AWS ECS Express Mode is a bit naff

Recently I needed to deploy a couple of fairly simple containers to AWS to complete a database (RDS), API and dashboard stack. At the start of the project, we were planning to use AWS App Runner to keep things fairly simple - two weeks later it’s deprecated. We fell back to ECS Express Mode which AWS are pushing fairly hard in the console and is the official replacement for App Runner.

To jump to the conclusion of this post: after some time fighting it, we had to ditch Express Mode and deploy vanilla ECS Services. For a while, I assumed this was a PICNIC problem and kept trying ways to make Express Mode work. I mean, if AWS are pushing it heavily then it should be good, right? It was only when I found this blog post by Kirill Shirinkin that I thought about ditching Express Mode and not long later everything was working perfectly with vanilla ECS. I agree with pretty much everything Kirill posted so I’ll just add my own issues below.

What I needed to deploy

I had a few core requirements:

The whole stack is built with OpenTofu/Terraform, and needs to be fully IaC.
It needed to be serverless, we didn’t want to manage EC2 instances etc, hence defaulting to App Runner and falling back to ECS Express Mode.
I needed to deploy two containers, a dashboard and an API. The dashboard needs to access the API to fetch data, end users want direct API access as well.
I needed to add some firewall-type rules to restrict access from the whole internet down to a known, public CIDR block. There is authentication but this was a key requirement to reduce the attack surface.

I think this is a fairly simple and common setup, obviously it could be simpler with only one container, but it’s nothing crazy and definitely a long way from needing Kubernetes etc. It’s also low traffic, so scaling etc didn’t really play into decision making. The key thing we actually wanted was simplicity.

First issue: (mostly me)

I will say it’s fairly simple Terraform to create an ECS Express Mode service. Once the Terraform stack was applied, I went to the console and saw my newly created service. We get a generated hostname .on.aws with provided HTTPS which is nice! The Express service page shows things in green, with 1 running task. Looks okay!

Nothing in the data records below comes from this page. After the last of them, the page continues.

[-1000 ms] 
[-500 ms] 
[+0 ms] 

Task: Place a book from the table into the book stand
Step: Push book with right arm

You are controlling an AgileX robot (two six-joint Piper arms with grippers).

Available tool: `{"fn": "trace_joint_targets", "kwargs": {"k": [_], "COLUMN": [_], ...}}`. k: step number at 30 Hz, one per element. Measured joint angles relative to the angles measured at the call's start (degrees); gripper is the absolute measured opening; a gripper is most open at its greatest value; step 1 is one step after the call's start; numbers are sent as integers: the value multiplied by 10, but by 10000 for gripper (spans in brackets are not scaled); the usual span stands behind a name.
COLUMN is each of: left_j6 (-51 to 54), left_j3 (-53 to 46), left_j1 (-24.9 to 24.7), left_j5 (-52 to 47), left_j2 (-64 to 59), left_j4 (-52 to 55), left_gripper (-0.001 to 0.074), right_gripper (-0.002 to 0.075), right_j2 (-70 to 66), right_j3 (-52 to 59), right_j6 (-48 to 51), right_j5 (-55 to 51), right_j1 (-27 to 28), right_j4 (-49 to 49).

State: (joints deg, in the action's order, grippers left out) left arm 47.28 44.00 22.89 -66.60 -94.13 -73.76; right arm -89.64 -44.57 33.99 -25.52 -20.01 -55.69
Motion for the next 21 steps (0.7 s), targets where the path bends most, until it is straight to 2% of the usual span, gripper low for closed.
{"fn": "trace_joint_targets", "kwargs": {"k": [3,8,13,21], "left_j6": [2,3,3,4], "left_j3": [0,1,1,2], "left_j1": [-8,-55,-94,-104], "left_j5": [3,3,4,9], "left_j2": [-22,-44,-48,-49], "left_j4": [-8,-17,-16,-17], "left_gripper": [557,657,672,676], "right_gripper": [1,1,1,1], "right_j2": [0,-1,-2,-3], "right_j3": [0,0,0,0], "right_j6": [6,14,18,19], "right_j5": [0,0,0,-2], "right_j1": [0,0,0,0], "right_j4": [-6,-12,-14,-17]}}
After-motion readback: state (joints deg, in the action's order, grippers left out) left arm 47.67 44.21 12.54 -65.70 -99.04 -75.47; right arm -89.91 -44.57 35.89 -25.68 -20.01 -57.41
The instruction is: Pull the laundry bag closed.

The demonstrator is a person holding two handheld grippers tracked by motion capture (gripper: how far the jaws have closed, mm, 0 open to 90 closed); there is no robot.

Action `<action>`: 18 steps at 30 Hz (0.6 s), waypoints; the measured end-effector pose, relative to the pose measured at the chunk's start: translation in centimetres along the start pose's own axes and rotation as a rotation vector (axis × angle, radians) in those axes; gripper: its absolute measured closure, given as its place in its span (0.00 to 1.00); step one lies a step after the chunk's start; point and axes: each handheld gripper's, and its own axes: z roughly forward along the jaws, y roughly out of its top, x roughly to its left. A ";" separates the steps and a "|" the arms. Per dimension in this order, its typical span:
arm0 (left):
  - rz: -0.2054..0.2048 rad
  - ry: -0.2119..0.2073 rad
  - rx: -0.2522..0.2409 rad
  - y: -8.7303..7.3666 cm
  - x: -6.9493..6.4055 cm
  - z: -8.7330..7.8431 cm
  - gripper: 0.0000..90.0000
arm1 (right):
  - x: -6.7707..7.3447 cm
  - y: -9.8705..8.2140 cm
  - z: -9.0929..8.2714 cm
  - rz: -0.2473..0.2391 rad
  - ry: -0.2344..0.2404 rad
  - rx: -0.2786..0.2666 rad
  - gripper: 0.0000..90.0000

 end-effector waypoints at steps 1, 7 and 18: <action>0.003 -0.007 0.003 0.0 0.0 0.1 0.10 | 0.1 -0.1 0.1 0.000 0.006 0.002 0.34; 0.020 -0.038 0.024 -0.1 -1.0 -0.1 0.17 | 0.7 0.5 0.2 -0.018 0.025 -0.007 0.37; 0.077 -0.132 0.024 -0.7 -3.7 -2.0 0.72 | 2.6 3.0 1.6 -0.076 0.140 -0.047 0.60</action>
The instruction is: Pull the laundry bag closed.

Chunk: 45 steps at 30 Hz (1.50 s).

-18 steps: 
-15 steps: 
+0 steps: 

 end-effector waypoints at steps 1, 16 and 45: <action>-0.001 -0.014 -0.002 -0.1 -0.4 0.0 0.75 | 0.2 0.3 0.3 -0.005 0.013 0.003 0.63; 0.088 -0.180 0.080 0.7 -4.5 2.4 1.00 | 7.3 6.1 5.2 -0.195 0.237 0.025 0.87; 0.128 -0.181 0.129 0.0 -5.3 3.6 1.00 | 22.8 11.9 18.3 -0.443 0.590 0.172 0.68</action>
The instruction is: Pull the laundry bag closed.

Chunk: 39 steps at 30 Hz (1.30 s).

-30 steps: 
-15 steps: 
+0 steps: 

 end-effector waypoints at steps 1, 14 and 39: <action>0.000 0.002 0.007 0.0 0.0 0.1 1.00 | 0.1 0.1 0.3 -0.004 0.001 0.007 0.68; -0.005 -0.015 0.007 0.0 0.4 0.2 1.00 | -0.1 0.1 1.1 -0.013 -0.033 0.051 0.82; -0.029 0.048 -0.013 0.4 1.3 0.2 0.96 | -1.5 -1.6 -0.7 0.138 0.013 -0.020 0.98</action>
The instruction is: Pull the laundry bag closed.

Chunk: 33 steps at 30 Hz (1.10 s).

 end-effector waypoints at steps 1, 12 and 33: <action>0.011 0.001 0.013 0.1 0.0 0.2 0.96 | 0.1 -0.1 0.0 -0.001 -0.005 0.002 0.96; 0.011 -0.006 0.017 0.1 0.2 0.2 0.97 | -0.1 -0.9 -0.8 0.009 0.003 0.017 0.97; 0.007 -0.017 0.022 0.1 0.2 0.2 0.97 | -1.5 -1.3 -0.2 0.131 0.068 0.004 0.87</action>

There is a ‘Rollback Failed’ when I dig into the Deployments tab but this is newly created so I don’t expect a rollback to work?

AWS Console showing my new ECS Express service

I visit the url. 503 Service Temporarily Unavailable, huh. Nothing in the Express service console showed any obvious errors. At this point I have a hunch what is up, it’s a 503 error that doesn’t look like it’s coming from my container. I suspect the load balancer isn’t seeing the service as healthy, so isn’t routing any traffic to the container.

Sure enough, when I visit EC2 > Target Groups and find the appropriate resource, the target group reports my container has an unhealthy status! Whoops, this is my fault. My API returns 404 on the root / URL, as I have a /health endpoint - I never set this up in the Express service.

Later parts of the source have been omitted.